En nuestra casa éramos pocos, mis padres, mi abuelo enfermo y yo. Cuatro almas aguardando por una mísera oportunidad de cambio. Por ver lo mismo desde ambos lados de la ventana y que al llamar a la puerta abriese la buenaventura. No creo que fuese tanto pedir un alto en el camino para ver el alma negra del destino.

 Cualquier cosa menos ver llorar a mi madre, matarse a trabajar mi padre e írsele la cabeza a mi abuelo. ¡Una esponja rebosante no puede absorber más! Cuando yo mismo colgaba los calcetines de la chimenea, al día siguiente no tenían más que aire recalentado y una nota que decía “inténtelo el año que viene”…

 Aquel año 82 llegó arrastrando inmundicias y miserias de anteriores años, saturando de forma figurada la fosa séptica. Ésta por natividad parecía más grande pero igual de llena. Cada desencuentro se agarrotaba como bisagras de hierro bajo el agua y cada problema terminaba anquilosado, apretándose entre sí con mordazas dentadas.

 Y claro, alguien desde la calle gritaba “feliz año nuevo”. Me daban ganas de salir a patearle el trasero. Sin embargo aún siendo un adolescente estúpido e ignorante sabía que aquellas gentes no tenían culpa de que yo esperase mucho más de la vida… ¡Jou Jou Jou!

 Maldecía ser pobre, si bien no era consciente de qué era serlo. ¿Tener menos juguetes que los demás niños? ¿A eso se resumía todo?...

 Recuerdo llegar a casa después de haber pasado la tarde con mis amigos Luisito “flemillas” y Rodri “el mocos”. Ese flash del ayer me toca especialmente porque lo tengo anidado en mi cabeza. Era entrar por la puerta y darme de bruces con la misma repetición de desgracias. Voces, chillidos, platos rotos, llantos y preguntas dolientes de mi abuelo, cada vez más encerrado en sus mundos. ¡Eso somos, reos de la reminiscencia! Refugiados en valles tenebrosos buscando desesperadamente una salida. Si es que ya mi abuela lo decía “no somos más que marionetas del destino”.

 Ciertas disposiciones adquirieron disparejo tono esas navidades del 82. Una especie de punto de inflexión estaba por ingresar a mi vida por las bravas. Por aquel entonces no podía saberlo porque ni era adivino ni mucho menos la cabeza me daría para entender los entresijos del sino. Bueno ni hoy en día se comprenden los mismos; ni yo ni nadie.

 Aquella nochebuena rompió la buena noche. Mi abuelo se puso realmente mal, tenía espasmos y brotes violentos, retorciéndose en el suelo como cola de lagarto separada del cuerpo. Mis padres, de acuerdo por primera vez en siglos, lo trasladaron rápidamente al hospital, apartando momentáneamente disputas y desencuentros que solían arreglar durante la noche (lo entendí al crecer)...
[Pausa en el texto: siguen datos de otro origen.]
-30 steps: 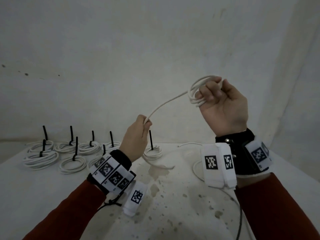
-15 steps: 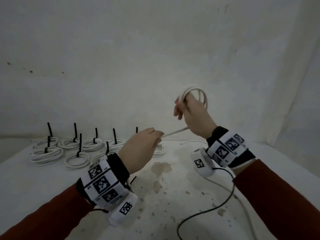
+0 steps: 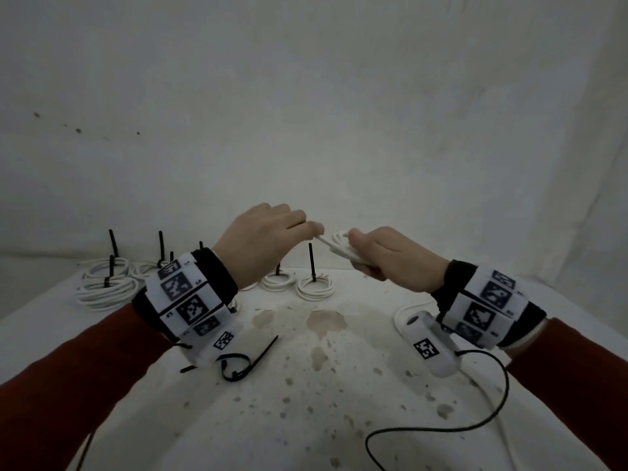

 Yo no discernía lo que acontecía a mí alrededor. Veía a mi abuelo y él me miraba a mí, intentado dejar escritos en mis ojos palabras que no podía leer. Si las miradas pudiesen hablar esa noche estoy seguro de que se habría despedido de mí.

 —Espéranos y cierra la puerta—. Fueron las últimas palabras de mi madre; la última vez que apreté la mano a mi abuelo y la última vez que vi con vida a mis progenitores. Un accidente de tráfico se encargó de separarnos. Coincidió en el tiempo con el resto del mundo empachándose de marisco, turrones y espumosos...

 Para qué recapitular lo sucedido en meses y años siguientes. Para mí todo había quedado atrás, tirado en la carretera o en una cama de hospital. Lo hecho y sus circunstancias no nos son ajenas pero sí inescrutables. De nuevo a mi chaveta las palabras de mi querida abuela y aquella mirada de despedida de mi abuelo, limpia y cristalina.

 ¡Qué tonto fui! No haberme dado cuenta de que aún en la miseria estábamos unidos, dándonos a nuestra manera apoyo y calor los unos a los otros. Sin más riquezas que una vieja televisión en blanco y negro, el cancionero popular ricamente encuadernado de mi abuelo y el anillo de casada de mi abuela. Familia, en mayúsculas, no hacía falta nada más... Ahora también lo sé.

 Vuelve el trompo a girar, acercándome la mirada perdida del anciano y sus ojos llenos de prístinas lágrimas. ¡No quería olvidar! Luchando a brazo partido contra “la enfermedad del olvido” ¡Cuán guerra perdida! Mas tampoco él quería dejar de ser persona, ni siquiera cuando se hacía sus necesidades encima.